Scotland-born industrialist and philanthropist Andrew Carnegie amassed an early 20th century steel industry fortune estimated at $309 billion in today’s money, more than double the $136 billion of Bill Gates’ software wealth. More importantly, Carnegie was “the father of modern philanthropy,” including the funding of 2,509 public libraries in the United States, United Kingdom, Australia, and New Zealand.
In Ireland, 80 Carnegie library branches were opened between 1897 and 1913, a decade before the island’s political partition and civil war. Carnegie died 11 August 1919, at age 83.
The centenary of his death has prompted fresh reflections of his life. In Ireland, An Post has issued new stamps (above) that commemorate four of the libraries in the Republic: Kilkenny town, County Kilkenny; Clondalkin, County Dublin; Enniskerry, County Wicklow; and Athea, County Limerick.

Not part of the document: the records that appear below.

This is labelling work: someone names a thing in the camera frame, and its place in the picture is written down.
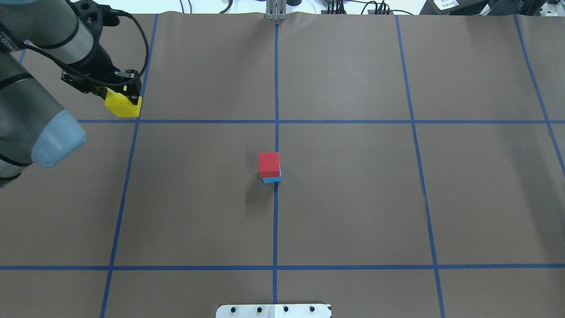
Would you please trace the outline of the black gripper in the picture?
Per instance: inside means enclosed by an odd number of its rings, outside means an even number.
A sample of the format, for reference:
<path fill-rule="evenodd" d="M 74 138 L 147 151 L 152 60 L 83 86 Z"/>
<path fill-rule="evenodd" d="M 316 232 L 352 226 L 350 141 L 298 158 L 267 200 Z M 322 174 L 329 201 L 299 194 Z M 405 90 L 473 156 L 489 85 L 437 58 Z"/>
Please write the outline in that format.
<path fill-rule="evenodd" d="M 69 67 L 93 80 L 112 84 L 111 87 L 94 84 L 77 75 L 63 71 L 61 80 L 78 91 L 82 93 L 93 93 L 95 96 L 106 99 L 108 89 L 111 89 L 125 96 L 132 105 L 140 105 L 142 101 L 140 94 L 143 88 L 140 79 L 137 78 L 127 85 L 120 85 L 120 83 L 132 80 L 135 76 L 139 75 L 139 72 L 136 70 L 122 71 L 115 67 L 108 53 L 99 43 L 93 46 L 93 50 L 83 58 L 83 60 L 72 63 Z"/>

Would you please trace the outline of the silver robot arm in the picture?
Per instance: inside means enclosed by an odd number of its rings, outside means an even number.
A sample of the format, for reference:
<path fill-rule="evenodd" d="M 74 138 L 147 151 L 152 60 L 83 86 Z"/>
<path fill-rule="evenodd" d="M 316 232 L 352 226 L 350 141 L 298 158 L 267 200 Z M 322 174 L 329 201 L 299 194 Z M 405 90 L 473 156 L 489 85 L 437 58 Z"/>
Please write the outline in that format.
<path fill-rule="evenodd" d="M 87 133 L 13 56 L 30 50 L 54 62 L 61 79 L 81 93 L 104 100 L 116 117 L 137 117 L 143 102 L 141 76 L 149 42 L 136 18 L 93 0 L 3 0 L 1 2 L 0 179 L 4 187 L 30 165 L 57 165 L 79 149 Z M 131 19 L 145 47 L 143 68 L 120 70 L 100 44 L 105 27 Z"/>

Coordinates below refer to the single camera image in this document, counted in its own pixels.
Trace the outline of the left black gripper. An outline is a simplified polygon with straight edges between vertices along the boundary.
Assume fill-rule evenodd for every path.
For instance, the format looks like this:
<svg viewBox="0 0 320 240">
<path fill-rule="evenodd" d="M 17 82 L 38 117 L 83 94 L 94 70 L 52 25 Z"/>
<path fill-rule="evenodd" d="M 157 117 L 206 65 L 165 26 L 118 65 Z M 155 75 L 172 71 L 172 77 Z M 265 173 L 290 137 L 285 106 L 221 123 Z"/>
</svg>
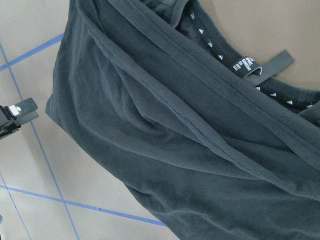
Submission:
<svg viewBox="0 0 320 240">
<path fill-rule="evenodd" d="M 21 125 L 38 118 L 37 109 L 38 106 L 31 97 L 9 107 L 0 106 L 0 138 L 8 137 L 19 131 Z"/>
</svg>

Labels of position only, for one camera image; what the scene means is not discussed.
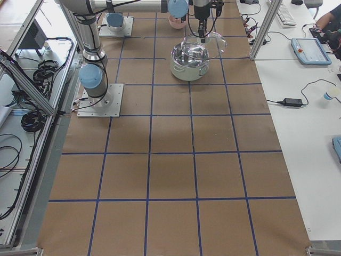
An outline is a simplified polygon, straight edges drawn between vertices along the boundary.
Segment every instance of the chair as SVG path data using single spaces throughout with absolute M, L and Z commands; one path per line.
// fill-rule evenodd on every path
M 310 8 L 316 8 L 316 13 L 314 16 L 314 19 L 318 15 L 319 7 L 323 4 L 323 0 L 304 0 L 305 6 L 307 6 L 308 9 Z

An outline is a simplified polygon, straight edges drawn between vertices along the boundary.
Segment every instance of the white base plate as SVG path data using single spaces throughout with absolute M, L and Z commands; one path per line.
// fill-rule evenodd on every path
M 111 31 L 107 26 L 103 26 L 100 29 L 100 37 L 131 37 L 133 30 L 134 17 L 124 17 L 126 26 L 121 31 Z M 107 20 L 104 18 L 102 25 L 107 25 Z
M 108 91 L 113 95 L 113 101 L 110 105 L 105 106 L 103 108 L 88 107 L 90 105 L 89 101 L 81 101 L 79 107 L 87 107 L 78 110 L 78 117 L 119 117 L 119 113 L 121 110 L 121 102 L 123 95 L 123 87 L 124 84 L 109 84 Z M 86 98 L 87 93 L 84 90 L 82 98 Z

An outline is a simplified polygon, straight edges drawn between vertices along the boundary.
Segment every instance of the black mouse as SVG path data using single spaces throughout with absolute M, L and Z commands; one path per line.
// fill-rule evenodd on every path
M 291 3 L 296 4 L 296 5 L 301 5 L 301 4 L 303 4 L 303 1 L 302 0 L 291 0 Z

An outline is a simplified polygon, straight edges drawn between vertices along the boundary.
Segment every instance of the keyboard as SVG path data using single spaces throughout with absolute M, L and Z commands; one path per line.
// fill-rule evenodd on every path
M 284 3 L 279 6 L 276 18 L 283 28 L 295 28 L 297 26 L 294 17 L 291 15 Z

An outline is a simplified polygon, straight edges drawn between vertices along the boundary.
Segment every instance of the pot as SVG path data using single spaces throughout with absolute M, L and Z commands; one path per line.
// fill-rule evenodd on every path
M 208 52 L 204 46 L 187 43 L 186 47 L 190 47 L 188 55 L 182 51 L 183 45 L 177 44 L 174 46 L 170 62 L 170 70 L 172 74 L 180 80 L 195 81 L 200 78 L 206 72 L 208 72 Z

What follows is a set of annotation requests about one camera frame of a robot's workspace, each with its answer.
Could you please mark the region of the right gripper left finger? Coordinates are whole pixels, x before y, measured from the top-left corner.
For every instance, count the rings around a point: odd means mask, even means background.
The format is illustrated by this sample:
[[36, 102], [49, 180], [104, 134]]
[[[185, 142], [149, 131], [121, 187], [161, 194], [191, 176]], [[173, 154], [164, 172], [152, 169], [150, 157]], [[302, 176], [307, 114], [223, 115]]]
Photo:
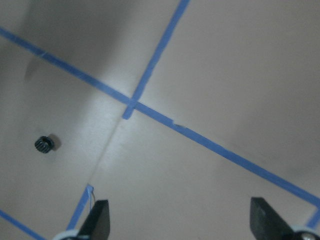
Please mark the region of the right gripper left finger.
[[85, 219], [77, 240], [107, 240], [110, 235], [109, 201], [97, 200]]

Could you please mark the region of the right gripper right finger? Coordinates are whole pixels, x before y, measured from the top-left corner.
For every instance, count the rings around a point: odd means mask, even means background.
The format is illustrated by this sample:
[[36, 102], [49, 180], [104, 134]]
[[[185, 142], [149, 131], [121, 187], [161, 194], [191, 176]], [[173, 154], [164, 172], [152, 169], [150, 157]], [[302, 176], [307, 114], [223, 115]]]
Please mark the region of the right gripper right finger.
[[249, 227], [256, 240], [292, 240], [294, 230], [263, 197], [250, 199]]

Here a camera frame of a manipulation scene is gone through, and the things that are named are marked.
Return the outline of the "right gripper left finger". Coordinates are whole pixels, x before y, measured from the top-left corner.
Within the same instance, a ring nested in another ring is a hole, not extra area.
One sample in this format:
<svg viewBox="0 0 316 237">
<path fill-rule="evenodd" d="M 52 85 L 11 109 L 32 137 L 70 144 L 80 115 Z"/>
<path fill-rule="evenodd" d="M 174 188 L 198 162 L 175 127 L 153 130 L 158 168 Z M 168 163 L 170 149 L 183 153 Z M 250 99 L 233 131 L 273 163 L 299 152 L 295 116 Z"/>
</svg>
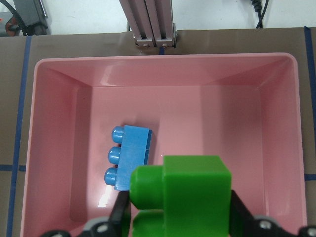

“A characteristic of the Carnegie libraries is that, apart from their contribution to scholarship and learning, they were invariably housed in beautiful buildings – architectural ornaments in the towns and cities in which they were located,” Felix M. Larkin, chairman of An Post’s Philatelic Advisory Committee, said during the 14 August unveiling.
Larkin, a founding member of the Newspaper and Periodical History Forum of Ireland (See my November 2018 Q & A with him.), more broadly noted:
“Libraries are the foundation of all scholarship, where books, newspapers, photographs, prints and drawings – and now digital material too – are lovingly preserved for posterity. And they are preserved not only for use by the elite scholar laboring away in a university, in an ivory tower (so to speak), but for everyone with the curiosity to want to learn more about history, literature and a host of other things – or indeed just to enjoy the pleasure of reading and be enriched by it. Libraries are fundamentally democratic centers of learning, open to everyone – and free.”
Read Larkin’s full remarks.
As a native of Pittsburgh, where Carnegie made his fortune, I have mixed views of the man. On one hand, he was a captain of the era’s brutal, labor-crushing industrialism, including the bloody Homestead strike of 1892. On the other hand, Carnegie funded libraries, museums, and other cultural institutions in the region that directly contributed to my ability “to learn more about history, literature and a host of other things.”
One of the most satisfying accomplishments of my writing life is to have my book about my Irish immigrant grandfather placed in both the open stacks and reference sections of the main Carnegie branch in Pittsburgh … a place where I did some of the research. It is also a beautiful building.